I hardly dare return to Venice it was so perfect the first time. We celebrated our 10th wedding anniversary there and although it was October it was sun and blue skies all the way. This brought out the glorious colours of the water and the architecture. We stayed on Giudecca and we able to lie in bed and watch the river traffic go past outside our window. At the other end of the day slightly weary from shopping and sight seeing we could sit with a prosecco and watch the sun go down over the lagoon from our balcony with all the splendour of intense colours again. It is my favourite place of any holiday I have had though I have to say I have not been on that many.

Thanks @telmel @paulinet @DRSask @obag for the great early responses to this month’s Silver Travel Book Club read, set in Venice. Rain seems to be a recurring theme!

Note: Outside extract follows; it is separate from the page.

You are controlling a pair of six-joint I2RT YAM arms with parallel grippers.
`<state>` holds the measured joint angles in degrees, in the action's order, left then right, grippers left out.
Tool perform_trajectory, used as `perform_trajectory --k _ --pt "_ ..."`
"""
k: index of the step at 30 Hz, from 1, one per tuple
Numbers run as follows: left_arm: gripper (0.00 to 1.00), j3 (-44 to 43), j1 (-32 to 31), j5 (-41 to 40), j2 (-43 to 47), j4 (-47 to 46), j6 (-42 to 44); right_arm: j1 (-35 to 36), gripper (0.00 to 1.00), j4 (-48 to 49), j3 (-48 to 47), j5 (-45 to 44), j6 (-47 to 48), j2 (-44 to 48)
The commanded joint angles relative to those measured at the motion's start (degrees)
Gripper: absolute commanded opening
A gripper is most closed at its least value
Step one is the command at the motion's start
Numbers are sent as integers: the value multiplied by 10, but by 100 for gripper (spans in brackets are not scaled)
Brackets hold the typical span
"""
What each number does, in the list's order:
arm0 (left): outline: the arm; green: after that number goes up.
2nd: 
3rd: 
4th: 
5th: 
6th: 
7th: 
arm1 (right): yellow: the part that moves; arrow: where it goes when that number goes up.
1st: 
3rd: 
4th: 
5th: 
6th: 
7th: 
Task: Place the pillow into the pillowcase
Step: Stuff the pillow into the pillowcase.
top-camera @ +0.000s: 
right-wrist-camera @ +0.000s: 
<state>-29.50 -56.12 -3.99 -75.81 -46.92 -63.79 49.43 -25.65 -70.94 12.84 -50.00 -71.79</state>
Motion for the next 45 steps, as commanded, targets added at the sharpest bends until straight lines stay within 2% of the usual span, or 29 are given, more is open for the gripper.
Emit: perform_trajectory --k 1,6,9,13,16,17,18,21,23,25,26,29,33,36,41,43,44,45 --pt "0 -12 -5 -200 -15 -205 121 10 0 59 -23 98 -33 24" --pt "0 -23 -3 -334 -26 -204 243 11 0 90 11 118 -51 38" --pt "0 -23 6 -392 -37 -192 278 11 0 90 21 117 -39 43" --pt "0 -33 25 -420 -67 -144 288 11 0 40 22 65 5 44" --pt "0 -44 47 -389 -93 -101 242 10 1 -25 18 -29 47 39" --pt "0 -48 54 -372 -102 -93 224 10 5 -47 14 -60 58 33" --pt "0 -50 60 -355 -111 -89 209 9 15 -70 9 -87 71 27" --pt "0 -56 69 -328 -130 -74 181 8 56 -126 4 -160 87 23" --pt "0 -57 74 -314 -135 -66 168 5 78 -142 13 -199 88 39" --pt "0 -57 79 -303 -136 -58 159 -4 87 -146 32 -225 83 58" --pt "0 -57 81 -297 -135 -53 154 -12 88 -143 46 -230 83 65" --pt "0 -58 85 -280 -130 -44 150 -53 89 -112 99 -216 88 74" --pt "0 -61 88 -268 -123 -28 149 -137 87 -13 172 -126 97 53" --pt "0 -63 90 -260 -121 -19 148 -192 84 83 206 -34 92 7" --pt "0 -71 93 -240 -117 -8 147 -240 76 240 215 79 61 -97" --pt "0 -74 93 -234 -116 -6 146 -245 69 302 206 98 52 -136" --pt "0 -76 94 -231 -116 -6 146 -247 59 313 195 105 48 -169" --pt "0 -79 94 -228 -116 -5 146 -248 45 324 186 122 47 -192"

My own memory of this unique city is somewhat foggy, seen through a childhood lens from more than 50 years ago. I can recall the Rialto Bridge and battling with the pigeons in St. Mark’s Square, but little else. I need to return with the benefit of age and relative wisdom, with my wife Gill, an open mind, out of season and with the sun in the sky.

Looking forward to hearing more memories of Venice on this Forum thread…keep them coming!

First time I visit Venice was on a Cruise, we arrived to driving rain and strong wind but decides to go ashore, our tour guide told us that the weather would pick up later and that by 2PM the sun would be out. At exactly 2PM the sun came out the rain stopped and we had a lovely few hours in Venice.

This sounds like a lovely light read as we get ready for fall and winter. I loved Venice and look forward to reading a story set in this magical city. We arrived in early evening to snowy Venice. Yes, snow. It was February. The next day started out cloudy. We took a water taxi to St. Mark’s Square and the Basilica San Marco and went to a demonstration of glass blowing and sculpture at the Murano factory. Though it’s too ornate for my taste it is beautiful craftsmanship. As the weather turned a bit wet (rain this time), we spent the rest of the morning in the Museums of St. Mark’s Square including the Doge’s Palace and crossed the Bridge of Sighs into the prison. After such a cool morning, a hot chocolate and pain chocolat were called for – sublime. That would be one of the things that would be happiness to me – the perfect combination of pain chocolat and hot chocolate. When we went back outside the sun was shining and so was Venice! The sky was blue and the water was even more so. We took a water taxi to Burano Island and its colourful painted houses and shops for a delicious seafood lunch and wandered around the shops in the afternoon. It was a delightful day.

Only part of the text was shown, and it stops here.